Renan

Personal information
- Full name: Renan Soares Reuter
- Date of birth: 12 December 1990 (age 35)
- Place of birth: São João Batista, Brazil
- Height: 1.92 m (6 ft 3+1⁄2 in)
- Position: Goalkeeper

Youth career
- 2007–2009: Avaí

Senior career*
- Years: Team / Apps / (Gls)
- 2009–2011: Avaí / 27 / (0)
- 2011–2016: Corinthians / 3 / (0)
- 2012: → Vitória (loan) / 1 / (0)
- 2012–2013: → Estoril (loan) / 2 / (0)
- 2013: → Guarani (loan) / 0 / (0)
- 2014: → Botafogo-SP (loan) / 0 / (0)
- 2014: → Bragantino (loan) / 17 / (0)
- 2015: → Caxias (loan) / 0 / (0)
- 2015–2016: → Tigres do Brasil (loan) / 0 / (0)

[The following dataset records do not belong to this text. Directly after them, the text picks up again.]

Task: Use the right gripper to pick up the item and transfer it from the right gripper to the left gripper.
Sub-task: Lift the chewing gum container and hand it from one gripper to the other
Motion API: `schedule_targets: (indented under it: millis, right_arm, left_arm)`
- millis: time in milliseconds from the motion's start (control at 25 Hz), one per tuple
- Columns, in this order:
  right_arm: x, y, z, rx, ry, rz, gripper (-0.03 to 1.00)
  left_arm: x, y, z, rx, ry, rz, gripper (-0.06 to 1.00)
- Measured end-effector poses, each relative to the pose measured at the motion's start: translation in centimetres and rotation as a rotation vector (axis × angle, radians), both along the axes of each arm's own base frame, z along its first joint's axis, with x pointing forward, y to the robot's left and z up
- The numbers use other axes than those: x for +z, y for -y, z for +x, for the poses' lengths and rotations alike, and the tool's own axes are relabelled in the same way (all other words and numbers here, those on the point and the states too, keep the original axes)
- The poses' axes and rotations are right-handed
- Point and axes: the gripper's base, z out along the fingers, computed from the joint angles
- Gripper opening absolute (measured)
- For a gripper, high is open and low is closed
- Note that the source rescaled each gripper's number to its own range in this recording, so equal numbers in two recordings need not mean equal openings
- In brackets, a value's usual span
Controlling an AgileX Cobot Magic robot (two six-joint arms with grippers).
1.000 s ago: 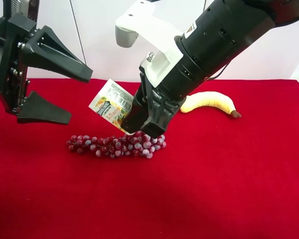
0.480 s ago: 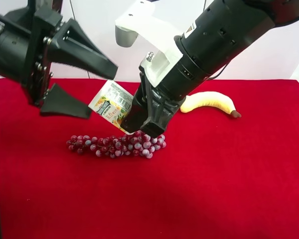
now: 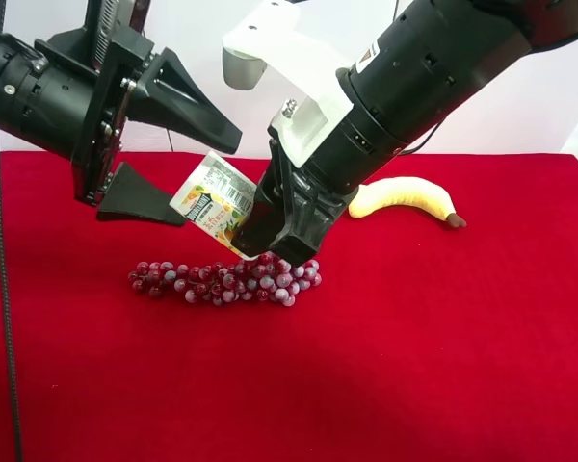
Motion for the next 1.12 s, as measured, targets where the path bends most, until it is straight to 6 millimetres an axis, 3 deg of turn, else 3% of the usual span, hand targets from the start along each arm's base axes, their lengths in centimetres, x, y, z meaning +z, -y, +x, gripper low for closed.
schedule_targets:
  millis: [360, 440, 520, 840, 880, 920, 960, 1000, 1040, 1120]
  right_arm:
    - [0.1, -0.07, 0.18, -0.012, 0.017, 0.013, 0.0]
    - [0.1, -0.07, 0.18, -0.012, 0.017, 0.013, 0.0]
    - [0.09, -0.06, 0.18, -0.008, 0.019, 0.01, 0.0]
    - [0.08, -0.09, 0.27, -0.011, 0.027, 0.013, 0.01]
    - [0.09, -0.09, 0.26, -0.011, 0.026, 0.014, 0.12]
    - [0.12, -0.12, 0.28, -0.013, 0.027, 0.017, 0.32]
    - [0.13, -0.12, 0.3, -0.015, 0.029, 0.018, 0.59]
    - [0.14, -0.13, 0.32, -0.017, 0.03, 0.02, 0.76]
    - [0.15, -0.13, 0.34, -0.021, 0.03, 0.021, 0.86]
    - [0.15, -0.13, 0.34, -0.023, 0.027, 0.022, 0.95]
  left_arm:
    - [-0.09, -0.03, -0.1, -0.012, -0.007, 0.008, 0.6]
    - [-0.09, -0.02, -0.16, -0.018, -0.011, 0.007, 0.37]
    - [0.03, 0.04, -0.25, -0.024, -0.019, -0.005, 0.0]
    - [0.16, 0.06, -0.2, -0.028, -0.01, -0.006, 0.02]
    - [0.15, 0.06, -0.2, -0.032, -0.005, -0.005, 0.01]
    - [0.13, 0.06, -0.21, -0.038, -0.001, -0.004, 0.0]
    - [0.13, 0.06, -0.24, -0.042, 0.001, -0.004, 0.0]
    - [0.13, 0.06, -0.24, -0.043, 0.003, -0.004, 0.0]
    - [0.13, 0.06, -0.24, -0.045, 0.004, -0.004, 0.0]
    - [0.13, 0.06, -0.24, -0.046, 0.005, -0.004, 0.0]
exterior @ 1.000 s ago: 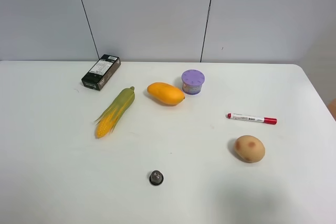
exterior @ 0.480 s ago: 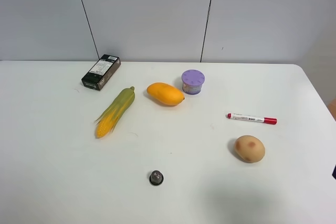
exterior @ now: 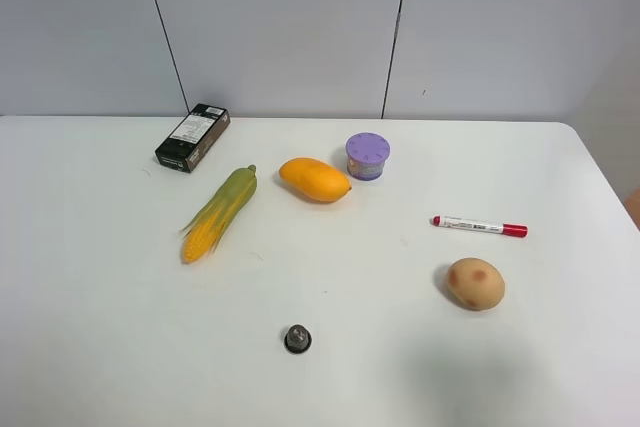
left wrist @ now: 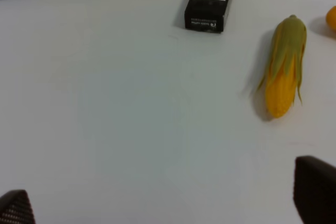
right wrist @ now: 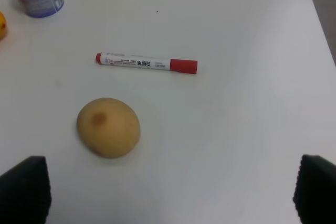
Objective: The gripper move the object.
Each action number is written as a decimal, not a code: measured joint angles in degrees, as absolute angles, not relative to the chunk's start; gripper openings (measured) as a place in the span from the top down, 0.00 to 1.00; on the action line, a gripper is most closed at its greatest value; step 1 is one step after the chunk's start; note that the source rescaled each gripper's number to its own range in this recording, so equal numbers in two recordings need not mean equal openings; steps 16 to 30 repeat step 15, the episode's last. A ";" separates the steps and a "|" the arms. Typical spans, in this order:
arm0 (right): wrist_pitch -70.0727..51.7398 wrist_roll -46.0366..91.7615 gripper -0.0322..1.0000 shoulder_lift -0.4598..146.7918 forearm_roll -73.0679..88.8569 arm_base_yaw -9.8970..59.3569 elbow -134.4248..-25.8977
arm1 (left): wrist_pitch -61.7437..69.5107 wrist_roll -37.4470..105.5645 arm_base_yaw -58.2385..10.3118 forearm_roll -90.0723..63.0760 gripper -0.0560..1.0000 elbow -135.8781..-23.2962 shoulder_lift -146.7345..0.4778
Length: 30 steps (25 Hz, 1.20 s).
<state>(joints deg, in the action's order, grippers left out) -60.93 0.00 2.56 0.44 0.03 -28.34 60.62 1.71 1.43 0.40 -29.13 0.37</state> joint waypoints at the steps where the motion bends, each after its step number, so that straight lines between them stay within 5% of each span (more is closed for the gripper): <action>1: -60.93 0.00 0.21 2.56 0.44 0.09 -28.34 | 60.62 1.71 1.43 0.40 0.00 -29.13 0.37; 30: -60.83 0.00 0.21 -0.11 0.00 0.09 -28.34 | 60.62 1.71 1.43 0.40 0.00 -29.13 0.37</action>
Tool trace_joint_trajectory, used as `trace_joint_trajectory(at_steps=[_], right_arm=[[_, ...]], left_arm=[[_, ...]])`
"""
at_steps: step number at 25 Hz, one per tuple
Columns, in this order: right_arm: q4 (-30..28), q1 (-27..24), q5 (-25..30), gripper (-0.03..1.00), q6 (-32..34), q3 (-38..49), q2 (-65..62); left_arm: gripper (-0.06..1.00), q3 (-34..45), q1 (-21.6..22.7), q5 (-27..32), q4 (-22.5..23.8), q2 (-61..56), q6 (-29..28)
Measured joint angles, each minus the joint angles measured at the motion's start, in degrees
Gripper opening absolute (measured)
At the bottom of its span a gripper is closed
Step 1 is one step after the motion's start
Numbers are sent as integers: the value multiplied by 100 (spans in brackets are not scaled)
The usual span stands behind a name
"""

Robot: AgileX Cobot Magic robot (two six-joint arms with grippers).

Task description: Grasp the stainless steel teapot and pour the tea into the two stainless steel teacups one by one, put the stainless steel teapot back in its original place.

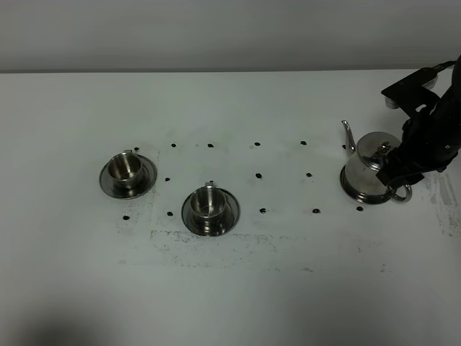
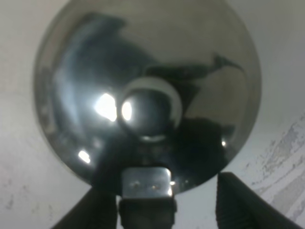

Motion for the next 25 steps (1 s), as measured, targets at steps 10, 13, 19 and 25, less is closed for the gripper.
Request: trace_joint_trajectory(at_steps=[10,13,19,25], right_arm=[[28,0,115,45,0,-18,69],[28,1,119,45,0,-29,173],[24,51,44,45,0,-40,193],[-12,51,45,45,5,-43,337]], left_arm=[[52,0,0,0,0,0,0],[52,0,0,4,0,0,0],[52,0,0,4,0,0,0],[52,0,0,4,0,0,0]])
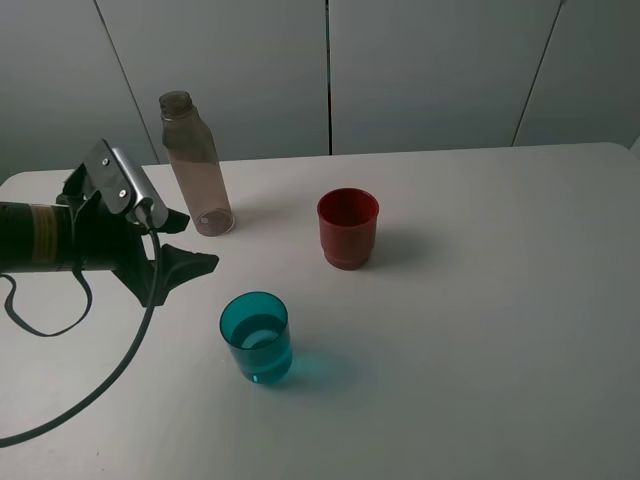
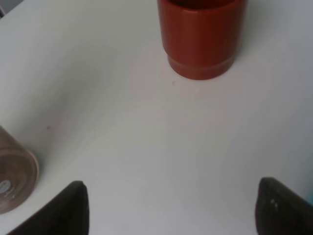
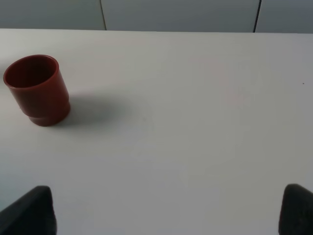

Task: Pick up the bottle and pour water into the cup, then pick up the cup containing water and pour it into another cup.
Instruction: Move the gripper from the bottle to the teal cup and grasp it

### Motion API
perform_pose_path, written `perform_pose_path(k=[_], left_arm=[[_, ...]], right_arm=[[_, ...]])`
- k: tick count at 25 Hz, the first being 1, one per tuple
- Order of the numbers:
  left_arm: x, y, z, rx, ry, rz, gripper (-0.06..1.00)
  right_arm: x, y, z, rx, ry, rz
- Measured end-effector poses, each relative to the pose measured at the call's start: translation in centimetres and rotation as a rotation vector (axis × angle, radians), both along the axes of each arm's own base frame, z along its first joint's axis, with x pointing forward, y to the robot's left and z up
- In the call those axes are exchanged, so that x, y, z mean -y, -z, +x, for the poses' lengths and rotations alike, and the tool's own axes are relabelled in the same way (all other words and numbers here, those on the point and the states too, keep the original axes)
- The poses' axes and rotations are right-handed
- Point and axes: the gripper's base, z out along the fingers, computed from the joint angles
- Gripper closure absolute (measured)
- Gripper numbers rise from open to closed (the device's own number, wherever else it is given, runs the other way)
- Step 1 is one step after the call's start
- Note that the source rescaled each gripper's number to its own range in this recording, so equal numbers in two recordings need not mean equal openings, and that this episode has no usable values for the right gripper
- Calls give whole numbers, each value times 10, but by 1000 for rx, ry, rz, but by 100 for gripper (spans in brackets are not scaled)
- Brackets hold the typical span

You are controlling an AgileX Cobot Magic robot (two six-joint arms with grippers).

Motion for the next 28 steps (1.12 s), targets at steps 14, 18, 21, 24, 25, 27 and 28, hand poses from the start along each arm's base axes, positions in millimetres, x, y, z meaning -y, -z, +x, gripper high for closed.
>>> perform_pose_path(k=[14, 18, 21, 24, 25, 27, 28], left_arm=[[-25, 2, -8, 33, 186, -11, 33], [-20, 10, -12, 25, 286, -27, 33], [-17, 23, -15, -30, 341, -72, 25], [-17, 35, -16, -60, 375, -67, 0], [-17, 37, -17, -60, 384, -63, -3], [-17, 37, -17, -46, 404, -51, -4], [-17, 37, -17, -40, 420, -43, -4]], right_arm=[[0, 0, 0, 0, 0, 0], [0, 0, 0, 0, 0, 0], [0, 0, 0, 0, 0, 0], [0, 0, 0, 0, 0, 0], [0, 0, 0, 0, 0, 0], [0, 0, 0, 0, 0, 0], [0, 0, 0, 0, 0, 0]])
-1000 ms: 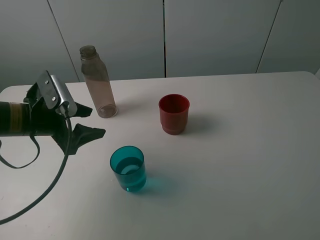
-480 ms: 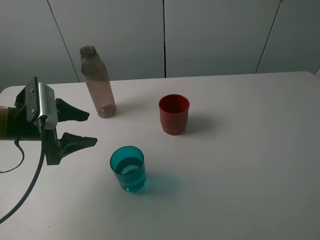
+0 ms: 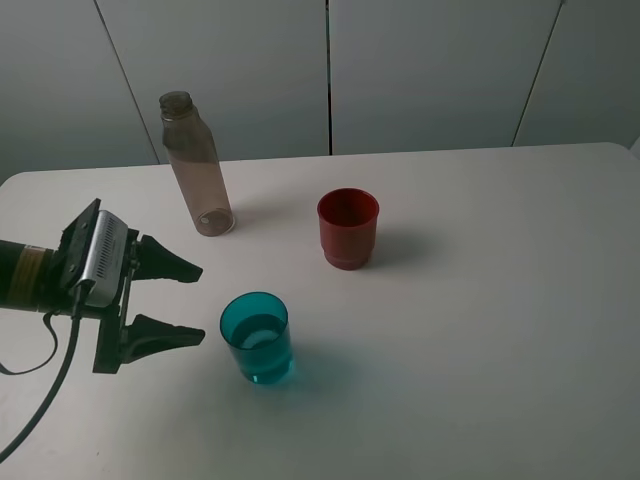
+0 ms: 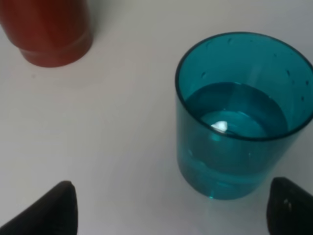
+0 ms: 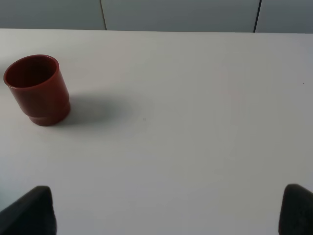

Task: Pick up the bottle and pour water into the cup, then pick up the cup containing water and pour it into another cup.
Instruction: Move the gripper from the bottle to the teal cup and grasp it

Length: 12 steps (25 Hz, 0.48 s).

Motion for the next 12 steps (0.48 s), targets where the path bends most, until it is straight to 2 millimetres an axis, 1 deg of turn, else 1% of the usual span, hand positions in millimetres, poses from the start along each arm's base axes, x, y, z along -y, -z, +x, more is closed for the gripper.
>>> perform_pose_path(k=[5, 12], left_arm=[[-1, 3, 3, 19, 62, 43, -5], [2, 21, 11, -4, 108, 48, -5]], right_arm=[[0, 0, 0, 0, 0, 0], [0, 0, 0, 0, 0, 0]])
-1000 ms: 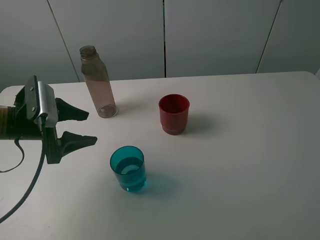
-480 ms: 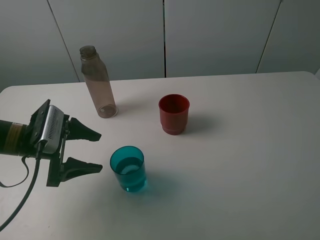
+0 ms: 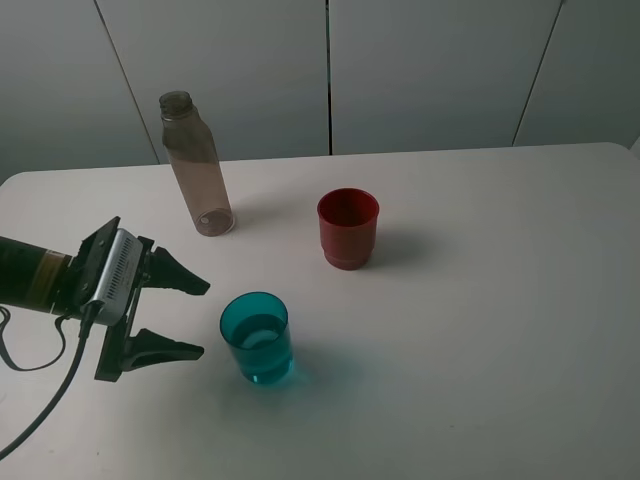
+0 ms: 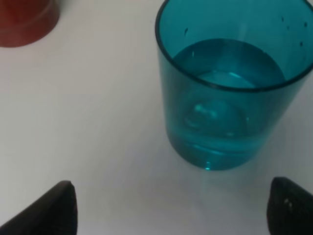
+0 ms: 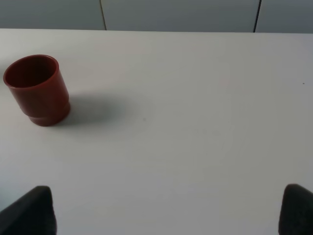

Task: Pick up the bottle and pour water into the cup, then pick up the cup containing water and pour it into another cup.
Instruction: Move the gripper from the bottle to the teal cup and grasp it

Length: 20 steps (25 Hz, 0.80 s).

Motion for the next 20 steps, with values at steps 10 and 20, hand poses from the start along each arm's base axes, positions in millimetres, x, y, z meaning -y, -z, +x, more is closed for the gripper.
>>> perform_pose_path(k=[10, 20], left_arm=[[20, 2, 3, -11, 76, -37, -5], [38, 6, -5, -40, 140, -32, -5]], right_arm=[[0, 0, 0, 0, 0, 0], [0, 0, 0, 0, 0, 0]])
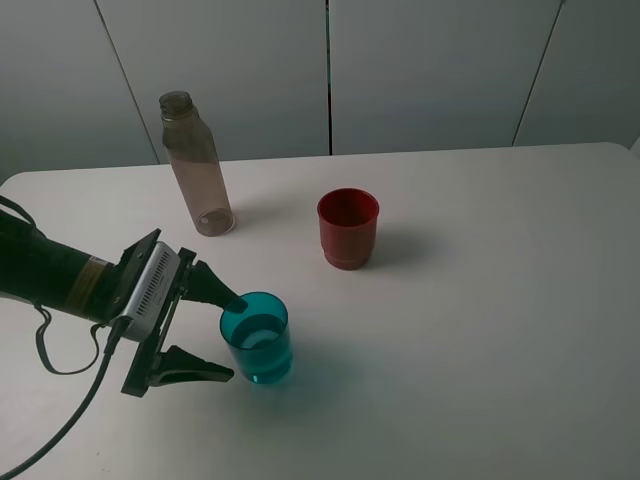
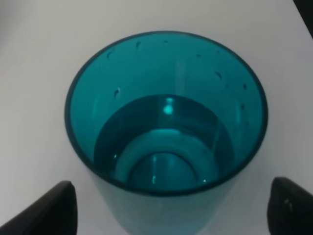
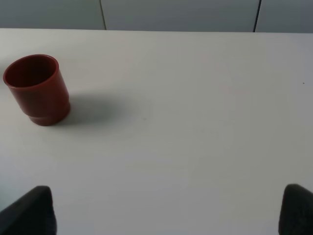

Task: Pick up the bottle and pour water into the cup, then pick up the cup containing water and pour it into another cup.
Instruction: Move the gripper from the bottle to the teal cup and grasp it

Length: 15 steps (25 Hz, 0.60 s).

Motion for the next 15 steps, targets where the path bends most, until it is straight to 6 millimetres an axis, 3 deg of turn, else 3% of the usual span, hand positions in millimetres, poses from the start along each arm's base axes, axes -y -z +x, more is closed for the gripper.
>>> perform_pose_path(k=[15], left_arm=[[10, -3, 6, 50, 1, -8, -5]], right_arm=[[0, 0, 0, 0, 0, 0]])
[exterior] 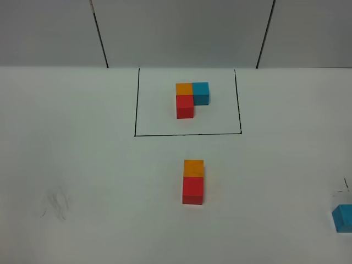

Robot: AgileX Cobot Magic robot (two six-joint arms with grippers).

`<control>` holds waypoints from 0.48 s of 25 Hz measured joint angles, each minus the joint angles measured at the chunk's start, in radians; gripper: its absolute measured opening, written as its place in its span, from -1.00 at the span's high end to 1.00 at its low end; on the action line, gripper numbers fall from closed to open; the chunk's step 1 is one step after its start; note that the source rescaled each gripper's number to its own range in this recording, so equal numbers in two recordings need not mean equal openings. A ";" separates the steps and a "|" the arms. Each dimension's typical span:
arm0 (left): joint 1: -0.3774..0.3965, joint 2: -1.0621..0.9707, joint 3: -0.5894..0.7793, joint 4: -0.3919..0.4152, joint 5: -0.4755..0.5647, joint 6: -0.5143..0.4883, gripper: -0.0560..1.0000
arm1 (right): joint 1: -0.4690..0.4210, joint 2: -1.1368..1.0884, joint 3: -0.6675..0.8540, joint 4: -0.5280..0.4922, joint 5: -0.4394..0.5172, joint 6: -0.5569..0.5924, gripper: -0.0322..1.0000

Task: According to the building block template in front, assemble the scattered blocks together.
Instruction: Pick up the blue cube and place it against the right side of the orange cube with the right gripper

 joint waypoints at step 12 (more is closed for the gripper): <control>0.000 0.000 0.000 0.000 0.000 0.000 -0.19 | 0.015 -0.075 0.303 0.113 -0.302 -0.005 -0.72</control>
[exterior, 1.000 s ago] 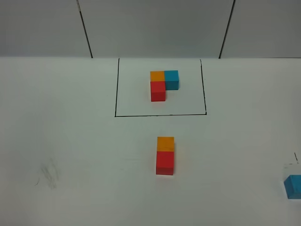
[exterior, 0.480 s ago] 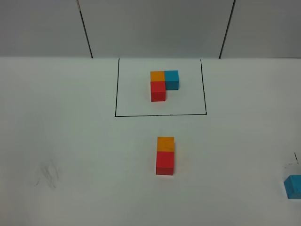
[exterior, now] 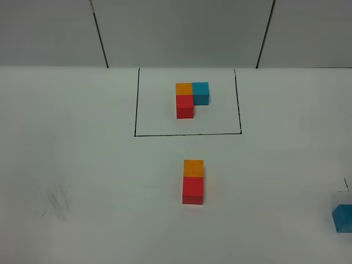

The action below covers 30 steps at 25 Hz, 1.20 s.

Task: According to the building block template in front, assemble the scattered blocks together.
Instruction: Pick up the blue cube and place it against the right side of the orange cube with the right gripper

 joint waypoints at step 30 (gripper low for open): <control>0.000 0.000 0.000 0.000 0.000 0.000 -0.19 | 0.004 0.389 0.118 -0.008 -0.355 0.032 -0.71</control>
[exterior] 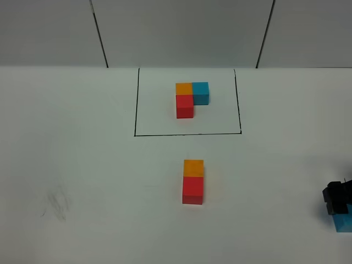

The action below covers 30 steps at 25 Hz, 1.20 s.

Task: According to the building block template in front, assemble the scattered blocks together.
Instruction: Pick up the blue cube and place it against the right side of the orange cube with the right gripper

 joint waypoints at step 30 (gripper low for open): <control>0.000 0.000 0.000 0.000 0.000 0.000 -0.19 | 0.000 0.097 0.000 0.023 -0.018 0.000 0.05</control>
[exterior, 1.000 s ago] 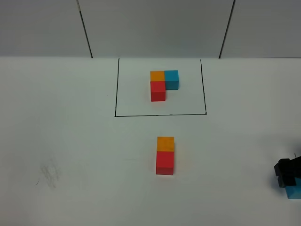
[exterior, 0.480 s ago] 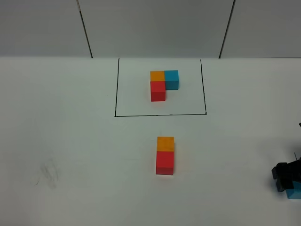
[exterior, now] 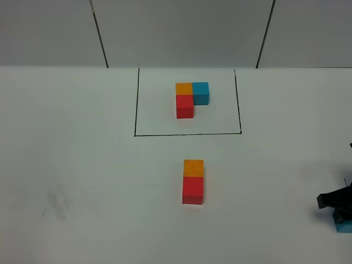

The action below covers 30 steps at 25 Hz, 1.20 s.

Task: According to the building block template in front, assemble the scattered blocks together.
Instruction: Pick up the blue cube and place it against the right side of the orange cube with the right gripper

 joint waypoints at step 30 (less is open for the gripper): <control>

= Renan (footballer, born December 1990) =

Brazilian footballer

Renan Soares Reuter, better known as Renan, (born 12 December 1990 in São João Batista) is a Brazilian football goalkeeper who last played for Tigres do Brasil, on loan from Corinthians.

==Club career==
Renan began his professional career in Avaí, where he won the state championship. He was chosen as the first goalkeeper when his teammate Zé Carlos was injured, so he took the goalkeeper position at the beginning of 2010 Brazilian Série A.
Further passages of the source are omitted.